Dissertation - University Access Only

Award Date

2014

Degree Name

Doctor of Philosophy (PhD)

Department

Biology and Microbiology

First Advisor

Jai S. Rohila

Abstract

Wheat (Triticum spp.) is one of the world’s most important food crops in terms of harvested area, trade value, and human nutrition. A sharp decline in the availability of arable land, sufficient supply of irrigation water, hotter crop growing seasons along with a continuous steep increase in food demands have exerted a pressure on farmers to produce more grains with fewer resources. A combinatorial approach of accelerated gene discovery through genomics, proteomics, metabolomics and other associated -omics is proving to be an effective way to speed up the wheat improvement programs worldwide. During this study, 21 germplasm (14 from Egypt, 6 from USA, and 1 from CIMMYT) were screened for drought and heat tolerance using 4 different research platforms.

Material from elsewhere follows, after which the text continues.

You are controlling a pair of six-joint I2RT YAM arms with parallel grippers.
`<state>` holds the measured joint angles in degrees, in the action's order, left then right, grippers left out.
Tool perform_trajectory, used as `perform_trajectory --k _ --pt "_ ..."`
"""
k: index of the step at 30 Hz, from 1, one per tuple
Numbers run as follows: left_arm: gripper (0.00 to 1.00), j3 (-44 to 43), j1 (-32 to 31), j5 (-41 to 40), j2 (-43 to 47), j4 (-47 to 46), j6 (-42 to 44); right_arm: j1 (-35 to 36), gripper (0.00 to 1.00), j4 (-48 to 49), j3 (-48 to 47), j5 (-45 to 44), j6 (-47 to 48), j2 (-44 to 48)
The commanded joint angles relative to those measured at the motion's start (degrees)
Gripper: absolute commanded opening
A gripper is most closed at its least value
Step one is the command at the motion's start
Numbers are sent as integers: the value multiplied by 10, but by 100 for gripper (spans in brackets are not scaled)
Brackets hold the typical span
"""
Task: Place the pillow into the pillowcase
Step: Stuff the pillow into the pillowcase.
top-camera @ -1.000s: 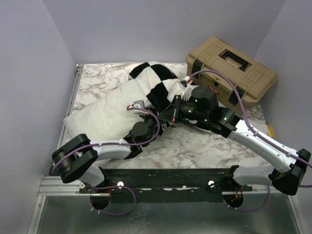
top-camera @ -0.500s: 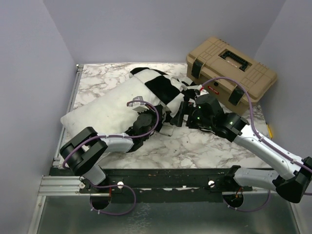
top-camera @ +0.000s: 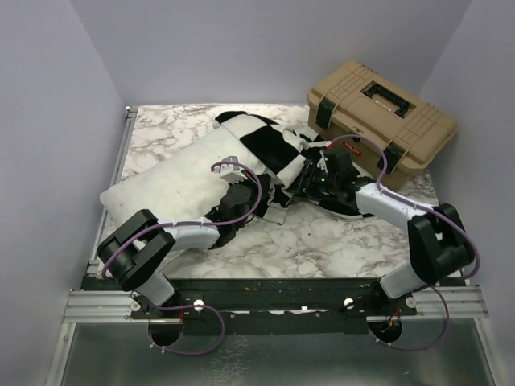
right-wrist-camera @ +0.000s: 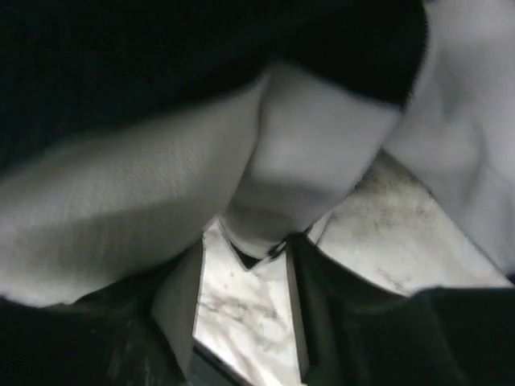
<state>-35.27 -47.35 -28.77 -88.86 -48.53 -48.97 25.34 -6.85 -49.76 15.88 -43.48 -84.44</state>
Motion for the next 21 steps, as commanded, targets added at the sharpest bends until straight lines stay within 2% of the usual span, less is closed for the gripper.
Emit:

The Egyptian and CIMMYT germplasm resembled the tolerant group while the American germplasm resembled towards susceptible group. The analysis of the physiological responses revealed that leaf water potential, net photosynthesis, evapotranspiration, and stomatal conductance for the tolerant group stays at comparatively higher levels than that of the susceptible ones. Four germplasm were chosen for transcriptomics and metabolomics analysis, three belonging to the tolerant group and one belonging to the susceptible group. The transcriptomics studies showed that the tolerant group up regulates the expression of photosynthesis related genes which come in coherence with the physiological analysis. Also, abscisic acid, jasmonic acid, redox genes and stress related transcription factors were found differentially regulated under stress in both susceptible and the tolerant groups. The metabolomics platform revealed that the tolerant group shows a delayed response for increasing some metabolites related to drought and heat stress. The CIMMYT germplasm was chosen for proteomics analysis, which revealed that a strong heat shock-redox system might be a very important reason giving the wheat germplasm tolerance to drought and heat stress. Apart from this, two contrasting near isogenic lines (NILs) for Fusarium head blight resistance; 260-2 (resistant) and 260-4 (susceptible), were also analyzed using proteomics platform. The analysis revealed that there are at least 7 proteins which could have roles in the Fusarium head blight resistance, since they were uniquely regulated between the resistant 260-2 and the susceptible 260-4 NIL.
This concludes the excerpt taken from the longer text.